History as a First-class Citizen

yihanwu1024 · 27 January 2025 12:30

I am surprised that the role of history in metaphysics was never mentioned on this forum, since many of you engage with some kind of “software philosophy”. I myself have been searching for the next philosophy that I can claim to be highly applicable to malleability. Today I am sharing some results with you. I want to be upfront that I have not prepared a complete explanation for many of these arguments, but I still think the content can be inspiring. I appreciate all critiques.

One important conclusion from my journey is that the process of understanding itself only makes the most sense in the context of a history. Admittedly, other factors such as documentation and design matter, but these are incomparable to history. History subsumes everything in a system and makes them meaningful to the user, producing a system that transcends the existing one. The new does not naturally fit within the old. If it is forced into the old one, it will most certainly end up with bad properties. This is just one way to state a class of the difficult ontological problems in our software and information world.

But computers are useful! We want to use it to manage information. How do we possibly manage both the old and the new in a symbolic way, without somehow fitting the new in a system we already know? Now I can see that it is possible with some imagination. The revelation? Symbolic representation does not entail structural submission.

Computer programmers are extremely familiar with finding information by structure. You have some new idea to write down? Open a file first, and write to it. This file is within a certain location in the filesystem, to which you navigate using steps defined according to the structure of the system. Did you see that current systems force users to think by structure? Because the inputs are immediately “type-checked” by the structure, there is no way to define anything outside.

Alternatively, the system could allow the user to:

assert that the new is of its own kind
pick out relevant information from history
transcendentally maintain the new, as an additional aspect

This “picking out” is different from a structuralist reference as it is not stored in a field of the constructor. These picks are hints to a new reality, and their other aspects are soon to be established, again by attaching to the original objects themselves, at the current time rather than as a field of the original objects. Everything is added to this system at the current time “frontier”, and the effective environment is the cascaded result of the whole timeline.

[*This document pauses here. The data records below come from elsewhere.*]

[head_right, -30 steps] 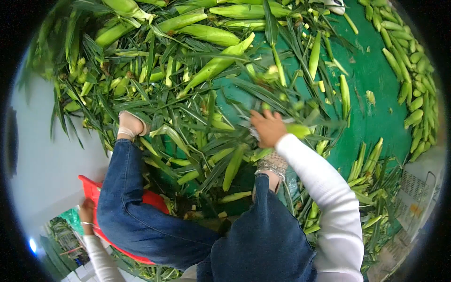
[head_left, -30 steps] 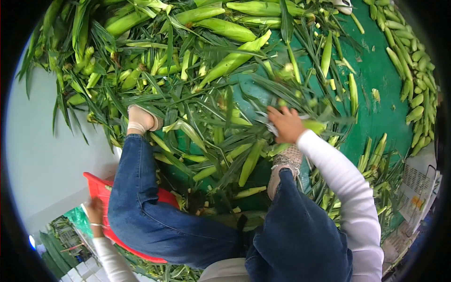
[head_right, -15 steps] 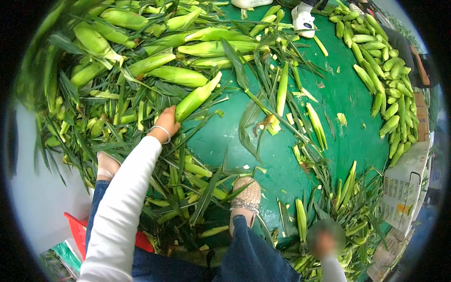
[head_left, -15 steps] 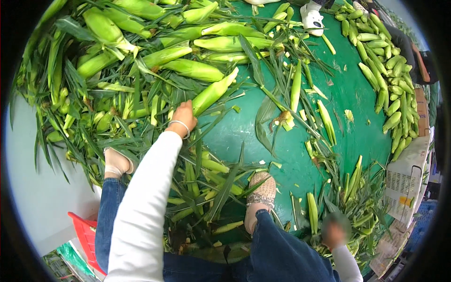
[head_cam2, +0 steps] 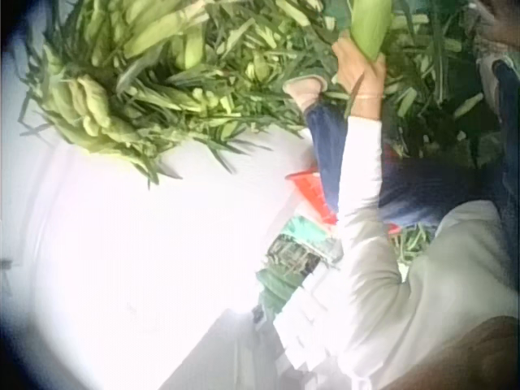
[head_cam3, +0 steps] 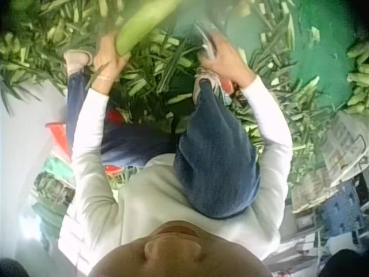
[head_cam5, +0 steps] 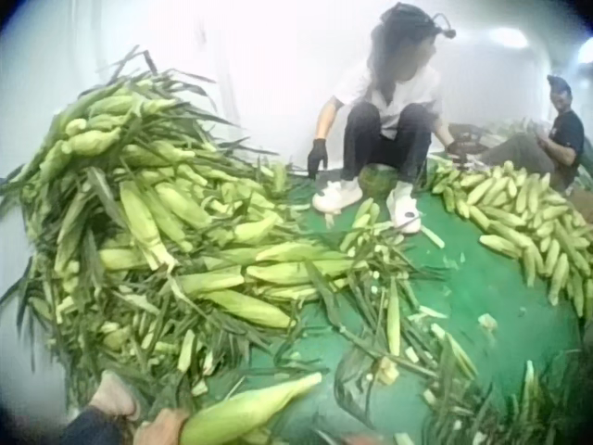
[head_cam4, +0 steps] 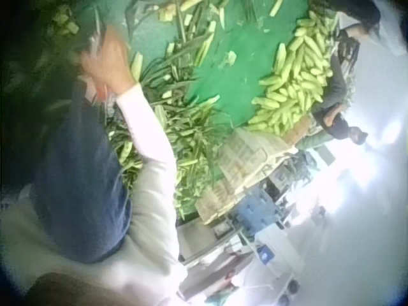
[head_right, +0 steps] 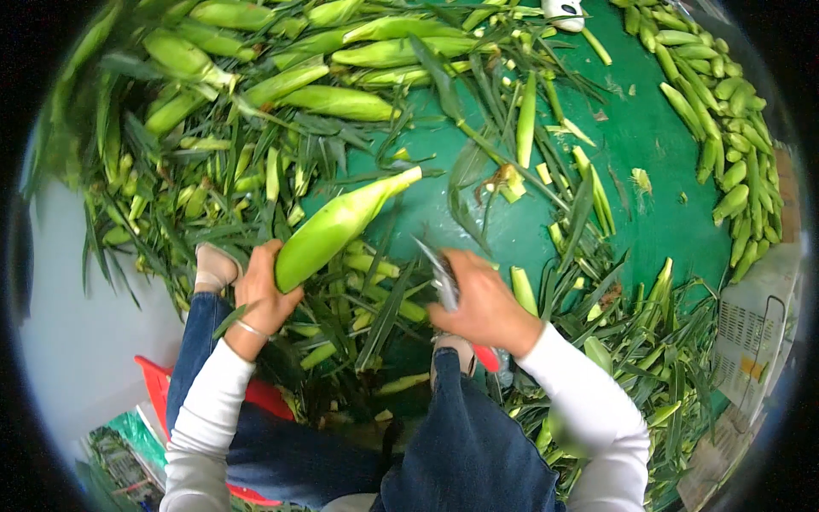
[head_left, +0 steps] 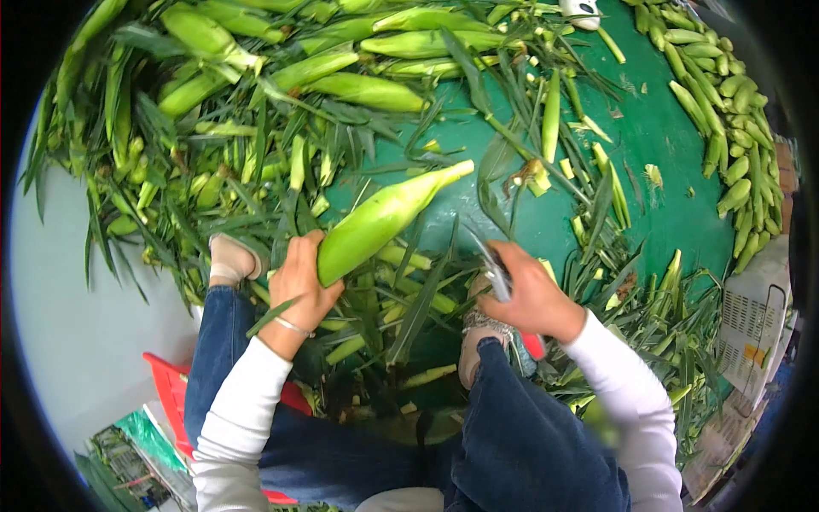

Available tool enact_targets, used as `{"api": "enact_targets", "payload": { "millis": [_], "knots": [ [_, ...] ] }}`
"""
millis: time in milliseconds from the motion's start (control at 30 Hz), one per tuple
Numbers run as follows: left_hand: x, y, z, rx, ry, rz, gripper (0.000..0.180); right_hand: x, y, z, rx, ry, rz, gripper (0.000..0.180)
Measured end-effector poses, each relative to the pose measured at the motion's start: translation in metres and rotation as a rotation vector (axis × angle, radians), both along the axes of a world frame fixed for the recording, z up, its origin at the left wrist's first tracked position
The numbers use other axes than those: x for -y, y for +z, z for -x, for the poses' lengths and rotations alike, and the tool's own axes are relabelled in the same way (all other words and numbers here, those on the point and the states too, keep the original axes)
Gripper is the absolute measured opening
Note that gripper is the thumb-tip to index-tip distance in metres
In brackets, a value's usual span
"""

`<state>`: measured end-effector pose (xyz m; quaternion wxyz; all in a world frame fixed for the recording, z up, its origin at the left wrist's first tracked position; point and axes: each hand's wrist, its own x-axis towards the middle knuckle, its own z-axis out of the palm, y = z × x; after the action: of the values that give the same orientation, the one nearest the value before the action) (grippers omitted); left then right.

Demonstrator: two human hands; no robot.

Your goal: The person uses a pair of clippers to trim the stalks from corn cobs and peels the green husks by hand before placing the trimmed corn into a red plastic container.

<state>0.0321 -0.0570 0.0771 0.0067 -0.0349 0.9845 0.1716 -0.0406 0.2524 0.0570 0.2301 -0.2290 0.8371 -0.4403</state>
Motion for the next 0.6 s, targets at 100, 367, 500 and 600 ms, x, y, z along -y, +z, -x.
{"api": "enact_targets", "payload": {
  "millis": [100,367,500,600],
  "knots": [
    [0.001,0.023,-0.033,0.006,0.054,0.060,0.064,0.028,-0.007,0.007,0.465,0.058,0.116,0.067],
    [-0.010,0.030,-0.066,0.170,0.067,0.062,0.065,0.051,-0.031,-0.009,0.376,0.162,0.161,0.041],
    [-0.009,0.022,-0.069,0.153,0.092,-0.010,0.063,0.046,-0.027,-0.015,0.354,0.148,0.056,0.034],
    [-0.008,0.018,-0.071,0.088,0.150,-0.201,0.062,0.048,-0.036,-0.017,0.609,-0.047,0.213,0.031]
  ]
}}
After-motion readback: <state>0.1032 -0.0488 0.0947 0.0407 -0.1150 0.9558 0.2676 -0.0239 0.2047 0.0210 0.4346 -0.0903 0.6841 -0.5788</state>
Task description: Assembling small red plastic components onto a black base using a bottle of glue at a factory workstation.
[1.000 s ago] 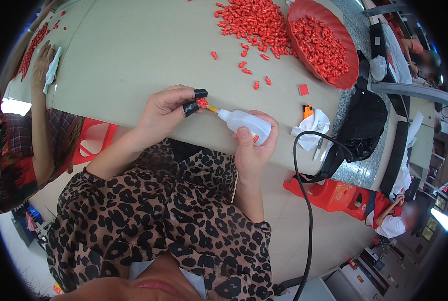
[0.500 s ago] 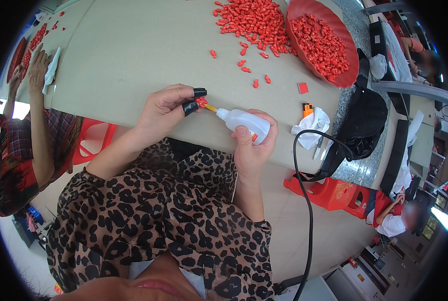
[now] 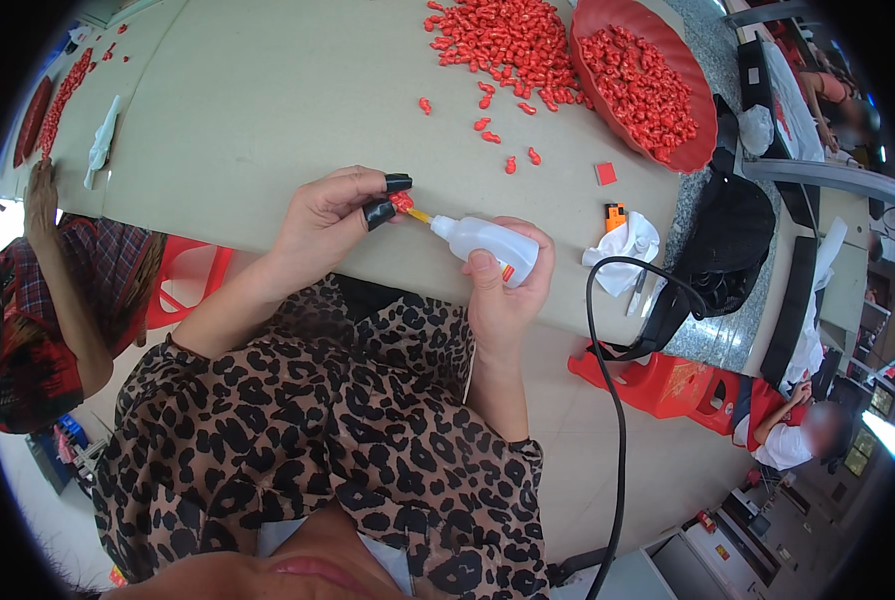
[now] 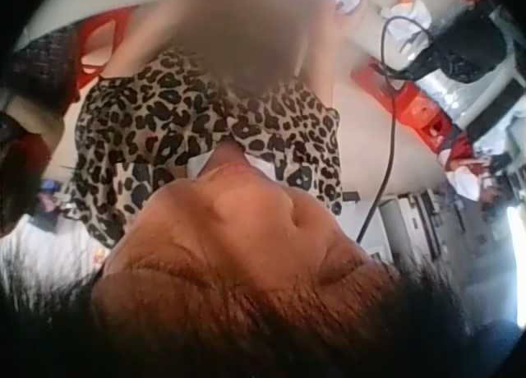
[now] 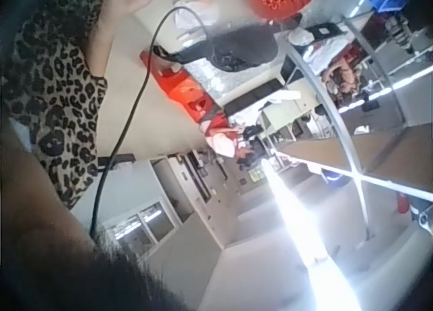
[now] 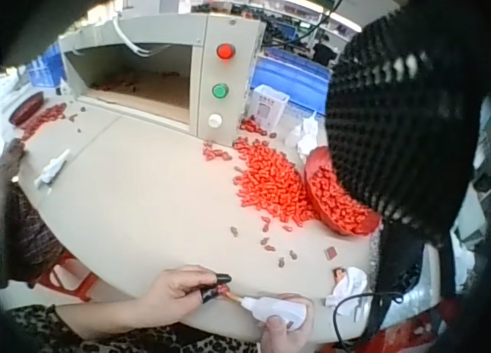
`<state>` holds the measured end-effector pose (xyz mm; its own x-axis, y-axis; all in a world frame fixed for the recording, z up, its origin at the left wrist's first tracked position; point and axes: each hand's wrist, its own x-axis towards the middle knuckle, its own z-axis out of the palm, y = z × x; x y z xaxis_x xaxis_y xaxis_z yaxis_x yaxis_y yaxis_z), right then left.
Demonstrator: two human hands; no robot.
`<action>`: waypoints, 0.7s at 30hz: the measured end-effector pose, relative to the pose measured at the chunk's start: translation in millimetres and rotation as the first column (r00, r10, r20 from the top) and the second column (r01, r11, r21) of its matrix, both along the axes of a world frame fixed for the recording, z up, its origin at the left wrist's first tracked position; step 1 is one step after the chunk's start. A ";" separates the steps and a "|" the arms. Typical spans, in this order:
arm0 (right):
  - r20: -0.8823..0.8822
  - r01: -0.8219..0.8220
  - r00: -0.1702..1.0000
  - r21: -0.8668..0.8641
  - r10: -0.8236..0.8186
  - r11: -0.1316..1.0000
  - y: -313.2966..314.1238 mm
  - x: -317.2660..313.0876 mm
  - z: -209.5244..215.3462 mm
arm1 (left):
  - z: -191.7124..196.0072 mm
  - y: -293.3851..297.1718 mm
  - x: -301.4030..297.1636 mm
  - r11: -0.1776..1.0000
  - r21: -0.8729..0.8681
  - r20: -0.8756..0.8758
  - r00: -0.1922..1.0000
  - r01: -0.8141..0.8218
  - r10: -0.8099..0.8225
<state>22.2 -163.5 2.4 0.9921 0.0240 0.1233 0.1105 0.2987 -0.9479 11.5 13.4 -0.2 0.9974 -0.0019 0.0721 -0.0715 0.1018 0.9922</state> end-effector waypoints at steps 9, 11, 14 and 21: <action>-0.007 0.000 1.000 -0.014 0.000 1.000 0.6 -0.4 0.0 | 0.2 -0.1 -0.2 1.000 -0.018 0.001 1.000 -0.020 0.020; -0.001 0.001 1.000 -0.019 -0.001 1.000 0.1 -0.4 0.0 | 0.5 -0.4 -0.1 0.999 -0.029 -0.006 1.000 -0.015 0.015; 0.003 0.013 1.000 -0.017 -0.013 1.000 1.3 -1.0 0.5 | -0.2 -0.3 -0.1 1.000 -0.014 0.004 1.000 -0.020 0.020; 0.025 0.044 0.999 -0.030 -0.043 0.999 1.9 -1.4 -0.4 | 0.4 -1.2 -0.2 0.998 -0.063 -0.009 1.000 -0.025 0.025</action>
<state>20.8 -161.6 2.0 0.9891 -0.0149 0.1468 0.1455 0.2641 -0.9535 11.3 12.2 0.2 0.9976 0.0276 0.0634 -0.0670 0.1624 0.9844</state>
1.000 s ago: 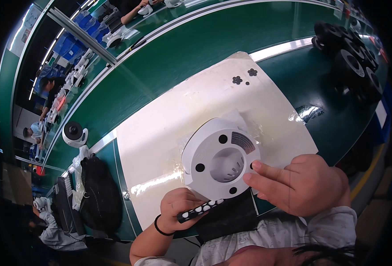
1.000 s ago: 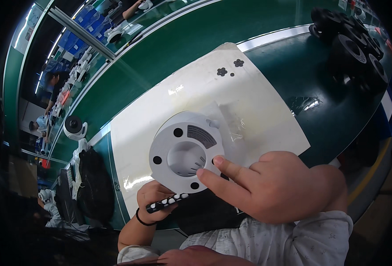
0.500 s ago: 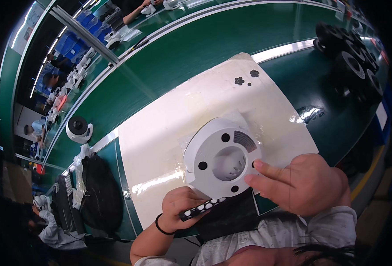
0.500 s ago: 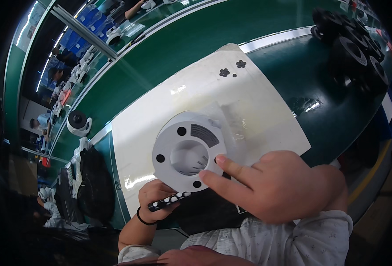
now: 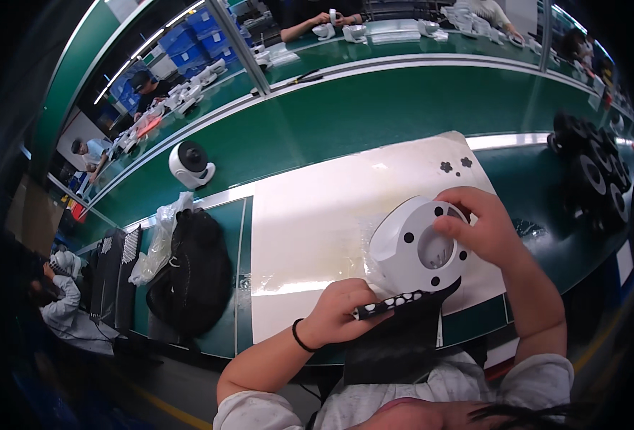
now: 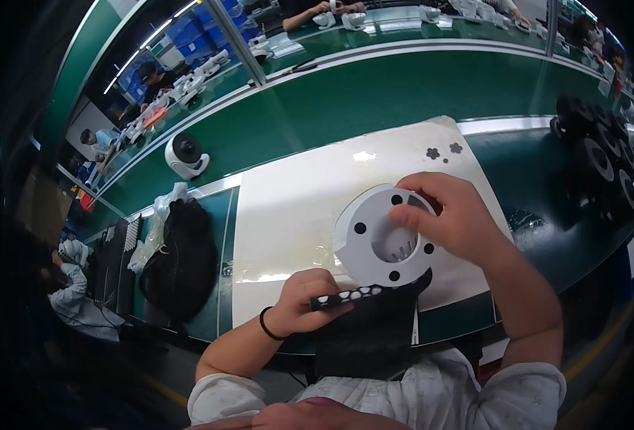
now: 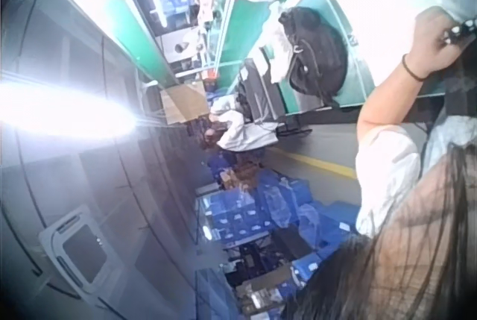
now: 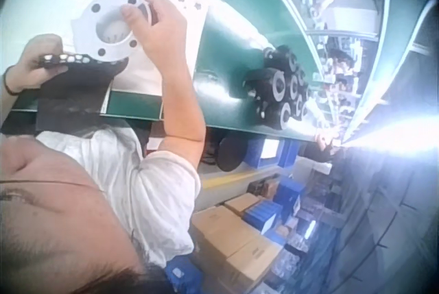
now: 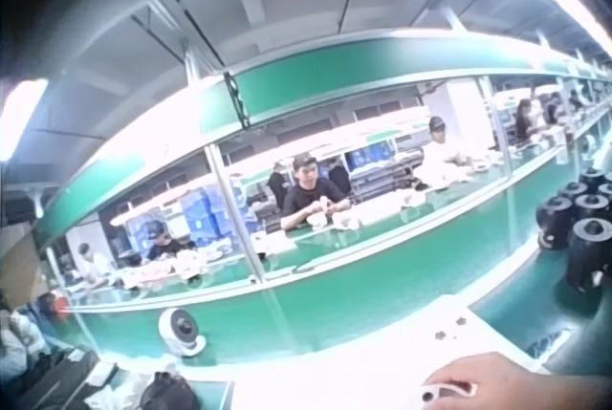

For history to be real, it must be compulsory. The system will transparently record all nondeterministic procedures, and save the parameters as strictly additional data that cannot be manipulated by userspace code. The system does not overwrite or delete such data on behalf of the user. When data cannot be immediately “type-checked”, keeping a history is necessary for correctness, and this correctness is only judged by the user.

Perhaps it is not a coincidence that the process above resembles the progressive process of human intelligence. In my opinion, this exactly signifies its potential as a malleable system. It might be time for us to put aside structuralism, a fixed understanding of intelligence, and even some well-established constructs in computer systems.

As an additional benefit, programmers in this system will deal with significantly less I/O and multiplexing, as they are often handled by compulsory history. Many programs will only need to be pure functions. In my opinion, the bloat of boilerplate and multiplexing control flags is best addressed with system-level history. These features were usually requested to increase flexibility of use in the first place, but now a full history enables ultimate flexibility.

Finally and as always, there is a social aspect. A system with first-class history will also give users more control over what they use in a few ways:

History subsumes everything it uses. When you think an app GUI might be manipulative, the ability to keep past and current content (even if only spanning a few minutes) side-by-side is a powerful countermeasure.
This should also make us consider our strategy with manipulation. If our interactions with external systems are not recorded, can any process of manipulation even be systematically clarified? Manipulation seems to always require a forgetful subject.
History demystifies the IT process. New types are no longer “new” things the user must pull out from thin air. As soon as relevant facts are identified within history, a type emerges without much difficulty.

yihanwu1024 · 27 January 2025 13:18

cf. Reversibility Reversibility
cf. “All application data is automatically persisted” Feedback on a malleable operating system
Some of these motivations are relevant.

akkartik · 28 January 2025 05:33

This sounds interesting but I’m afraid I don’t quite follow what you mean. Could you give a concrete example of what first-class history would look like? Does it look like version control? Or a directory hierarchy by year/month/date/etc.? Is it necessary/sufficient to just save every single thing?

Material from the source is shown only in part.